Une des choses que nous devons apprendre de ce mystère, c’est les rôles respectifs du mari et de la femme dans le mariage. Paul nous dit dans ce passage, entre autre, que les rôles du mari et de la femme ne sont pas attribués au hasard et qu’on ne peut les échanger sans obscurcir le plan de Dieu pour le mariage. Les rôles du mari et de la femme sont ancrés dans les rôles distincts de Christ et de son Eglise. Dieu veut dire par la relation entre le mari et la femme (par le mariage) quelque chose à propos de son Fils et de l’Eglise.

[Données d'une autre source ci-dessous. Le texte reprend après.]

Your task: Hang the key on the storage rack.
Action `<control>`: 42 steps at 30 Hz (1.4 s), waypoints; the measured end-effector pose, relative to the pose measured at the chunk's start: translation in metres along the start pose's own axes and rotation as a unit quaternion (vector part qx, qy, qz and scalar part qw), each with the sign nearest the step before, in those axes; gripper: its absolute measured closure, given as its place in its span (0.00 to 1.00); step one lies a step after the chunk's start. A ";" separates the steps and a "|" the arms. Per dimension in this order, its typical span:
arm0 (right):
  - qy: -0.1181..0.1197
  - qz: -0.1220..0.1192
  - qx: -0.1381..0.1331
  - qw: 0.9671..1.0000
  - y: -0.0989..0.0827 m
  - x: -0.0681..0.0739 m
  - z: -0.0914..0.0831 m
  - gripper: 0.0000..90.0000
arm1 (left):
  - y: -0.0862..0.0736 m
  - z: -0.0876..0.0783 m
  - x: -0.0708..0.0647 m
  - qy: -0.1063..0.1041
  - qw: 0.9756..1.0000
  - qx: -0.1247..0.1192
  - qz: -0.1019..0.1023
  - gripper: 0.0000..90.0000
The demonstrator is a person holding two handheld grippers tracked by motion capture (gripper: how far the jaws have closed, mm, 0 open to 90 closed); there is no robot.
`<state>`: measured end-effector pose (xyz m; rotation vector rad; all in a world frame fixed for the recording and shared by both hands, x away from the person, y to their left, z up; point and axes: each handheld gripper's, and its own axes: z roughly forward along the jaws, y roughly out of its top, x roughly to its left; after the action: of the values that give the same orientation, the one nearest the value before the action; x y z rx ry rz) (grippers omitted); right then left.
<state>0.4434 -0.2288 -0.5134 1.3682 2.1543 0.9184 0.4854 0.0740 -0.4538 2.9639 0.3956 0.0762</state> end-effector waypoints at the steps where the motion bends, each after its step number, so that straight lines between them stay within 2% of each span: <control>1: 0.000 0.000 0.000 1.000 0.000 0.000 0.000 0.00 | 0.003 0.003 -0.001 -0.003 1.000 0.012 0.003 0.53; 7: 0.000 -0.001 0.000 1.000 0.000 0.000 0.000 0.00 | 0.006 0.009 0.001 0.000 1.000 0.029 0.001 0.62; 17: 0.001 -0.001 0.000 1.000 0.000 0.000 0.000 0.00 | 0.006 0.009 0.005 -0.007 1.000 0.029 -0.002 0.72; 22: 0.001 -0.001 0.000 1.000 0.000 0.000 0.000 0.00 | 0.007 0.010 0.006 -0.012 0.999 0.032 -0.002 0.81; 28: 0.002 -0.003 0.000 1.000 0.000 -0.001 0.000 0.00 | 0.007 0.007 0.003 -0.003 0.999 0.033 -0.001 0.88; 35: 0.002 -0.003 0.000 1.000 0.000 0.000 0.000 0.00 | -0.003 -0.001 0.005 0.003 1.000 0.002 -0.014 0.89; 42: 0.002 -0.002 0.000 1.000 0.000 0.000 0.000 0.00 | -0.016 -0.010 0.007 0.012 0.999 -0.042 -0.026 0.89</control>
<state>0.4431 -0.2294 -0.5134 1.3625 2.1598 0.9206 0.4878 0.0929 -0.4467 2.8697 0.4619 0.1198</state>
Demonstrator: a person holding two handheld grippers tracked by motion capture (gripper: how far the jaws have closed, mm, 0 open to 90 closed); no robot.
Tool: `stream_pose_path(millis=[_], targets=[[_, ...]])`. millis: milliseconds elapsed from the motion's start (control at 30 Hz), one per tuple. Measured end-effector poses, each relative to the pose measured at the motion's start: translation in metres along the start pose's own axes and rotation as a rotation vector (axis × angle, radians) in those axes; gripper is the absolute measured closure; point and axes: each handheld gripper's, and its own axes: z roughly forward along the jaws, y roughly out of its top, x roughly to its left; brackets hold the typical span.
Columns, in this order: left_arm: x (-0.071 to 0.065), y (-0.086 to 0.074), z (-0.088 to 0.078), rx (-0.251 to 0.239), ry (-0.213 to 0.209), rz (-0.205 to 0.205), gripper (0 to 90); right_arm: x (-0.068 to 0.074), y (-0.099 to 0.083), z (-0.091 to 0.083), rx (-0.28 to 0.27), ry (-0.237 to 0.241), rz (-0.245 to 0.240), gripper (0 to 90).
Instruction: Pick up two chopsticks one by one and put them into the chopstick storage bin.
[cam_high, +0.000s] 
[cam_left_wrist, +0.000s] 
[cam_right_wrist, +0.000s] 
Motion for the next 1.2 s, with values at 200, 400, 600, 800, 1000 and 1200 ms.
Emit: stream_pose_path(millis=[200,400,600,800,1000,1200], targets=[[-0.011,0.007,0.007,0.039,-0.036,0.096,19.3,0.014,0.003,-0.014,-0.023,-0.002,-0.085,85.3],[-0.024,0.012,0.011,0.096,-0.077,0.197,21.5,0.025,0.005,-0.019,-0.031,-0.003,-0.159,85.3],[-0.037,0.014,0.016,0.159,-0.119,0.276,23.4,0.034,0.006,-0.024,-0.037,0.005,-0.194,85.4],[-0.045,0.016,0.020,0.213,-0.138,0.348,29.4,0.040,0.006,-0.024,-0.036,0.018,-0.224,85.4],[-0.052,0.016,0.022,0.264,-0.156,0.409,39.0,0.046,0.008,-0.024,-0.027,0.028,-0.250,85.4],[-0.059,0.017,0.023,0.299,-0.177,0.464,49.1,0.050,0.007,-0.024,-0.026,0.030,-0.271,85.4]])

Nous voyons cela aux versets 23-25. Le verset 24 compare la femme à l’Eglise et le mari au Christ. Femmes, découvrez votre rôle spécifique en tant que femme en notant la relation de l’Eglise à Christ. Verset 24 : “En tout cas, comme l’Église est soumise à Christ, les femmes aussi doivent l’être à leurs maris en toutes choses”. Et vous, maris, découvrez votre rôle spécifique en tant que mari en notant la relation du Christ à l’Eglise. D’abord au verset 23 : “Le mari est le chef de la femme, comme Christ est le chef de l’Église, qui est son corps, et dont il est le Sauveur”. Puis au verset 25 :Maris, aimez votre femme, comme Christ a aimé l’Église, et s’est livré lui-même pour elle”.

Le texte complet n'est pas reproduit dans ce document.